Multi-Key Searchable Encryption, Revisited
We consider a setting where users store their encrypted documents on a remote server and can selectively share documents with each other. A user should be able to perform keyword searches over all the documents she has access to, including the ones that others shared with her. The contents of the documents, and the search queries, should remain private from the server.This setting was considered by Popa et al. (NSDI ’14) who developed a new cryptographic primitive called Multi-Key Searchable Encryption (MKSE), together with an instantiation and an implementation within a system called Mylar, to address this goal. Unfortunately, Grubbs et al. (CCS ’16) showed that the proposed MKSE definition fails to provide basic security guarantees, and that the Mylar system is susceptible to simple attacks. Most notably, if a malicious Alice colludes with the server and shares a document with an honest Bob then the privacy of all of Bob’s search queries is lost.In this work we revisit the notion of MKSE and propose a new strengthened definition that rules out the above attacks. We then construct MKSE schemes meeting our definition.
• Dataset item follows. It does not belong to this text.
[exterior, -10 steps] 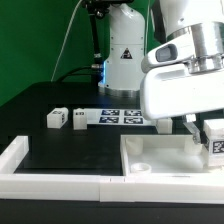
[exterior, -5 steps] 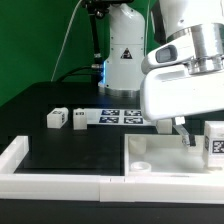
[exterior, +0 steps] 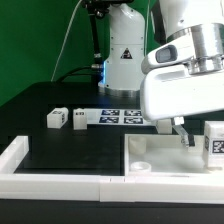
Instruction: Assemble one leg
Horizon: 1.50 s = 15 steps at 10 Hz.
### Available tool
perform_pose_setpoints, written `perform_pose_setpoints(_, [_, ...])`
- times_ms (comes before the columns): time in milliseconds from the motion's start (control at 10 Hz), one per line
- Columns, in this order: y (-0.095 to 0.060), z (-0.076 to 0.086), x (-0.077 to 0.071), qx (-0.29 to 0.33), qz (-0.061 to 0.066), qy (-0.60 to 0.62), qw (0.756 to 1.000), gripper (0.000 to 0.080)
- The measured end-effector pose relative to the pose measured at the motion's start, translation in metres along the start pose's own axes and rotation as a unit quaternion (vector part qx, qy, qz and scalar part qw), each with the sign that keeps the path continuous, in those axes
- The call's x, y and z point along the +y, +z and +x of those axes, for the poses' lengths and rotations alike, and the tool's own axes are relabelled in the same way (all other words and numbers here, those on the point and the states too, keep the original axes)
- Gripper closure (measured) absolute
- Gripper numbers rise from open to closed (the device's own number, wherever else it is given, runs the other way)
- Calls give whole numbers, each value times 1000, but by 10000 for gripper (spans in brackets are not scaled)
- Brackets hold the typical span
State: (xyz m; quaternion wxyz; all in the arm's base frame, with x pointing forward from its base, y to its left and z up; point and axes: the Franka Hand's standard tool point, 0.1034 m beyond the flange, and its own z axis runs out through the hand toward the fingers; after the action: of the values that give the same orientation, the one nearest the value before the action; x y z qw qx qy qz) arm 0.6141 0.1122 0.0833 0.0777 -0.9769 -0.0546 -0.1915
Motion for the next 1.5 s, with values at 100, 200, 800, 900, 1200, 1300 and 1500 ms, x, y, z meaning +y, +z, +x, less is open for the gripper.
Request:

We first give a simple and efficient construction using only pseudorandom functions. This construction achieves our strong security definition at the cost of increasing the server storage overhead relative to Mylar, essentially replicating the document each time it is shared. We also show that high server storage overhead is not inherent, by giving an alternate (albeit impractical) construction that manages to avoid it using obfuscation.